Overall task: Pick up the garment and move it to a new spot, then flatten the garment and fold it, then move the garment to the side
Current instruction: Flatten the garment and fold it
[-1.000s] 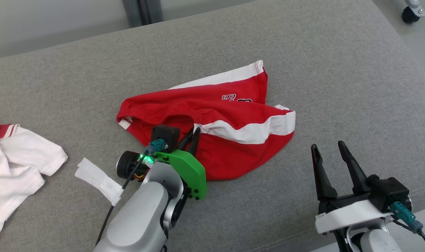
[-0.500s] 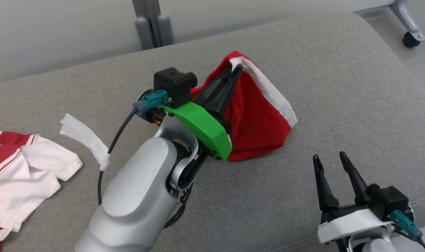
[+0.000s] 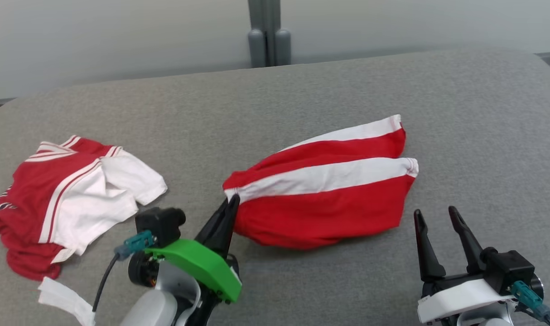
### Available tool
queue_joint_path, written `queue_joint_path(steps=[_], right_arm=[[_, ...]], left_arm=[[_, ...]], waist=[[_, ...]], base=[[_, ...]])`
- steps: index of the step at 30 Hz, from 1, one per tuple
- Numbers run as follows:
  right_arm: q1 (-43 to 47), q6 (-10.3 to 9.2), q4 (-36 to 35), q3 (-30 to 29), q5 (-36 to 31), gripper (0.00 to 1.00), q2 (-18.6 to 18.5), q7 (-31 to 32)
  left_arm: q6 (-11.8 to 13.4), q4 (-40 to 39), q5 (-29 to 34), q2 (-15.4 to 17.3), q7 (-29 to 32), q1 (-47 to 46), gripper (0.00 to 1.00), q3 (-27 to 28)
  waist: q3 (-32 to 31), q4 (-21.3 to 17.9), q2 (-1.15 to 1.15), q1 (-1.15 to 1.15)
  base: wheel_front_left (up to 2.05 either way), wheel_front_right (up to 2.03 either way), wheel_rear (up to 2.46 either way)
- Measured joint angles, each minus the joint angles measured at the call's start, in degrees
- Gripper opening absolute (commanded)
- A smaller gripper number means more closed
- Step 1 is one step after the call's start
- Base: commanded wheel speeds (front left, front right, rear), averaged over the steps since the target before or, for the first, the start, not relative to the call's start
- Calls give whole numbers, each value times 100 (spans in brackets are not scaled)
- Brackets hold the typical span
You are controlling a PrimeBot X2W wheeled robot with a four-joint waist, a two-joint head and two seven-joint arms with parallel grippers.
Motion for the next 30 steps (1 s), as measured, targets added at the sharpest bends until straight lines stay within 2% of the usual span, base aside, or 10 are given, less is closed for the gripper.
queue_joint_path(steps=[4,8,11,17,23,28,30], right_arm=[[-52,-1,271,215,225,100,-24,1],[-348,2,376,344,589,100,-376,0],[-550,1,660,513,1192,100,-681,1],[-1102,-1,1382,1547,2382,100,-1775,0],[-1542,-1,1640,2354,3504,100,-2315,64],[-1813,-1,1739,2840,4192,99,-2514,96],[-1891,-1,1777,3043,4302,48,-2592,94]], left_arm=[[-237,500,-157,120,-166,204,0,81],[-407,936,-180,135,-350,197,0,119],[-471,1170,-149,130,-508,139,0,141],[-571,1507,-111,83,-675,7,0,118],[-622,1705,-69,13,-793,-109,0,62],[-647,1781,-42,-67,-856,-177,0,-2],[-665,1803,-38,-86,-871,-201,0,-12]], waist=[[49,348,0,0],[103,674,0,0],[148,880,0,0],[239,1164,0,0],[338,1279,0,0],[397,1323,0,0],[419,1335,0,0]], base=[[0,0,0],[0,0,0],[0,0,0],[0,0,0],[0,0,0],[0,0,0],[0,0,0]])
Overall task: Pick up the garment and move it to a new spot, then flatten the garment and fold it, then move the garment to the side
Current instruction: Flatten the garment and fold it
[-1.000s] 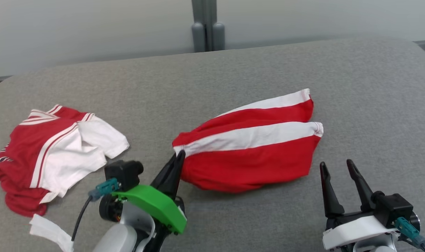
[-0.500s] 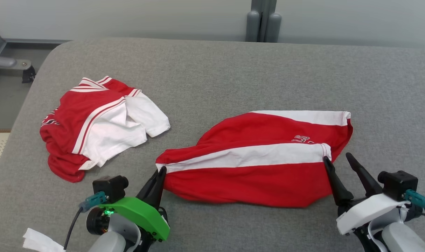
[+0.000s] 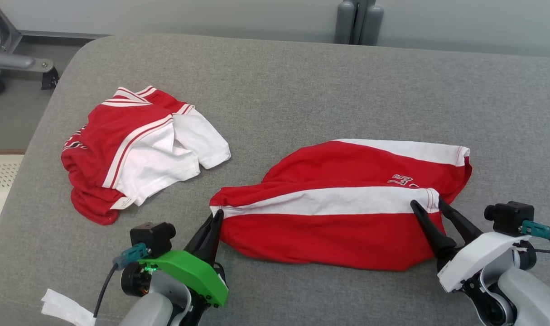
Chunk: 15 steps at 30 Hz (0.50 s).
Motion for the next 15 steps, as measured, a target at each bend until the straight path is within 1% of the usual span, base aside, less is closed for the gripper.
queue_joint_path(steps=[1,2,3,7,10,12,15], right_arm=[[-53,0,30,77,58,36,-25,-2],[-95,0,48,119,104,13,-47,-9],[-142,0,62,178,165,0,-73,-30],[-234,0,63,456,350,0,-159,-52],[-324,0,-12,459,409,0,-272,-64],[-337,0,-154,305,416,0,-303,-78],[-413,0,-578,-224,414,0,-387,-81]], left_arm=[[-8,15,0,-8,-29,-10,0,-9],[-9,24,0,-18,-37,-18,0,-13],[-10,36,1,-26,-40,-24,0,-21],[-11,64,10,-55,-83,-37,0,-46],[-12,56,42,-40,-110,-50,0,-44],[-46,-5,42,-7,-114,-57,0,-47],[-175,-265,-101,23,-23,-205,0,-21]], waist=[[10,5,0,0],[18,7,0,0],[26,8,0,0],[43,-8,0,0],[23,-54,0,0],[10,-104,0,0],[12,-217,0,0]], base=[[0,0,0],[0,0,0],[0,0,0],[0,0,0],[0,0,0],[0,0,0],[0,0,0]])
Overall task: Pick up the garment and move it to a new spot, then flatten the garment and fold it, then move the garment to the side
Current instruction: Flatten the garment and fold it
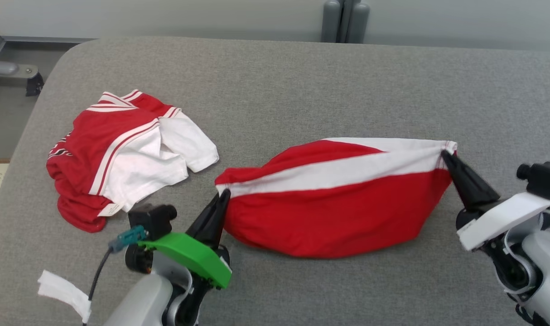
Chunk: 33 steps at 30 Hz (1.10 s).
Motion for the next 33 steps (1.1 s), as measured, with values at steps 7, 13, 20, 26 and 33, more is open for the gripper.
queue_joint_path(steps=[7,13,20,26,33], right_arm=[[-837,0,-647,-765,88,0,-566,-3],[-2785,0,-401,-898,525,0,-901,42],[-4900,0,278,-802,193,0,-915,30],[-5581,0,253,-1073,-47,0,-965,-3],[-4549,0,-424,-1417,-207,0,-890,-3]], left_arm=[[-244,-598,-746,-123,879,-1295,0,69],[-309,-430,-971,-249,1569,-3660,0,24],[-316,408,-795,-240,855,-6328,0,-12],[-318,648,-951,-87,-111,-6985,0,-408],[-318,291,-1514,582,-642,-5886,0,-1267]], waist=[[224,-321,0,0],[752,-656,0,0],[1461,-1129,0,0],[1981,-1417,0,0],[2409,-1407,0,1]], base=[[0,0,0],[0,0,0],[0,0,0],[0,0,0],[0,0,0]])
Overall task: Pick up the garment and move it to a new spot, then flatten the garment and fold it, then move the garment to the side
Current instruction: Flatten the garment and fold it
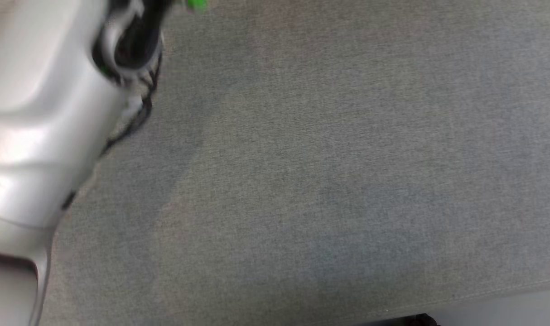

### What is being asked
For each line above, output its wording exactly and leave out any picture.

### Solution below
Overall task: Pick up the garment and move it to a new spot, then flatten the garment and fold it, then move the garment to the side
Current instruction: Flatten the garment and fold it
[-1.000s] 
[-0.500s] 
[+0.000s] 
### Available tool
queue_joint_path, written `queue_joint_path(steps=[_], right_arm=[[_, ...]], left_arm=[[_, ...]], waist=[[_, ...]], base=[[_, ...]])`
- steps: index of the step at 30 Hz, from 1, one per tuple
- Numbers run as follows:
  right_arm: q1 (-43 to 47), q6 (-10.3 to 9.2), q4 (-36 to 35), q3 (-30 to 29), q5 (-36 to 31), gripper (0.00 to 1.00), q2 (-18.6 to 18.5), q7 (-31 to 32)
  left_arm: q6 (-11.8 to 13.4), q4 (-40 to 39), q5 (-29 to 34), q2 (-15.4 to 17.3), q7 (-29 to 32), q1 (-47 to 46), gripper (0.00 to 1.00), q3 (-27 to 28)
  waist: q3 (-32 to 31), q4 (-21.3 to 17.9), q2 (-1.15 to 1.15), q1 (-1.15 to 1.15)
  base: wheel_front_left (up to 2.05 either way), wheel_front_right (up to 2.03 either way), wheel_rear (up to 2.46 either way)
- Measured joint angles, each minus the joint angles measured at the call's start, in degrees
- Gripper opening absolute (commanded)
- A smaller gripper number means more closed
- Step 1 is one step after the call's start
- Base: commanded wheel speeds (front left, front right, rear), averaged over the steps since the target before or, for the first, the start, not relative to the call's start
- Calls give whole numbers, each value times 100 (spans in brackets are not scaled)
- Brackets hold the typical span
You are controlling a PrimeBot X2W wheeled robot with a four-joint waist, a two-joint head and two seven-joint arms with parallel grippers.
Motion for the next 30 steps (1 s), as measured, targets added at the sharpest bends until straight lines stay within 2% of the usual span, base aside, or 10 are given, less is closed for the gripper.
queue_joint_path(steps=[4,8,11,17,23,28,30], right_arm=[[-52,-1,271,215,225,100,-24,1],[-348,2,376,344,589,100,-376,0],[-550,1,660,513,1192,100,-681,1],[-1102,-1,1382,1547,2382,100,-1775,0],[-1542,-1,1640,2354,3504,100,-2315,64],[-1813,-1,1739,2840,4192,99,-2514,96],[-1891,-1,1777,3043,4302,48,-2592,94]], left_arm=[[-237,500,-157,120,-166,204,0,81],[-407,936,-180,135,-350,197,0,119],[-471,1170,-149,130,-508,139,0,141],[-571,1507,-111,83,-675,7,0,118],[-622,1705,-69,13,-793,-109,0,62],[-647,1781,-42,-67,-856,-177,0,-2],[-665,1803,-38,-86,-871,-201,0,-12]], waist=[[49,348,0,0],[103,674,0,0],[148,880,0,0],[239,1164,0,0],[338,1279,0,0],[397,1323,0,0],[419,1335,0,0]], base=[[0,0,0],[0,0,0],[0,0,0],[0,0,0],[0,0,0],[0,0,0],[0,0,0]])
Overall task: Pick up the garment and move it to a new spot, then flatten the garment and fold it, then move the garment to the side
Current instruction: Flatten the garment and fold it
[-1.000s] 
[-0.500s] 
[+0.000s] 
Chunk: 15 steps at 30 Hz (0.50 s).
Motion for the next 15 steps, as measured, a target at each bend until the straight path is within 1% of the usual span, base aside, less is closed for the gripper.
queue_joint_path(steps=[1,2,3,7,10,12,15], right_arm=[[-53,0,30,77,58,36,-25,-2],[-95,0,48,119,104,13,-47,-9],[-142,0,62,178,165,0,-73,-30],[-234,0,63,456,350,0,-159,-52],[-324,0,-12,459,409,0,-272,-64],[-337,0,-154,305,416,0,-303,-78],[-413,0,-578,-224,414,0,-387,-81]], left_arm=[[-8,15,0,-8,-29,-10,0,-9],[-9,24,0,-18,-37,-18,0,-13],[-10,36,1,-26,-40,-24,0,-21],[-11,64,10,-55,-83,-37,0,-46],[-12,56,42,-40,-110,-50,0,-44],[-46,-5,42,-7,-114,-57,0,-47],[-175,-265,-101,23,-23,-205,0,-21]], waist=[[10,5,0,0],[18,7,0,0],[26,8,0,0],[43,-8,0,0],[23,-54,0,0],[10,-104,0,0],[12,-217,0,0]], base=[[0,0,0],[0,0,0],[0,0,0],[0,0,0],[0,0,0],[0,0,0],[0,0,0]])
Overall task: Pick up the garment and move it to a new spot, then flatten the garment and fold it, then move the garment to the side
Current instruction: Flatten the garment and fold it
Chunk: 33 steps at 30 Hz (1.10 s).
Motion for the next 33 steps (1.1 s), as measured, with values at steps 7, 13, 20, 26 and 33, more is open for the gripper.
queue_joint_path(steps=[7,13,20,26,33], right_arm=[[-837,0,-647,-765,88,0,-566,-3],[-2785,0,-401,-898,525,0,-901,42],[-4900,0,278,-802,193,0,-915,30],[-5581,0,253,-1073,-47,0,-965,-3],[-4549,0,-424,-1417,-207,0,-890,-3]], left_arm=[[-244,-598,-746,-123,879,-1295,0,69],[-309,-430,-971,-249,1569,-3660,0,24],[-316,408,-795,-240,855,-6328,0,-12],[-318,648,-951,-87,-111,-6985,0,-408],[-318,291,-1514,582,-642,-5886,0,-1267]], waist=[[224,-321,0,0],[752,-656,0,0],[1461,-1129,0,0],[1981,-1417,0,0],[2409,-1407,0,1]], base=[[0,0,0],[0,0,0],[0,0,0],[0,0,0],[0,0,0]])
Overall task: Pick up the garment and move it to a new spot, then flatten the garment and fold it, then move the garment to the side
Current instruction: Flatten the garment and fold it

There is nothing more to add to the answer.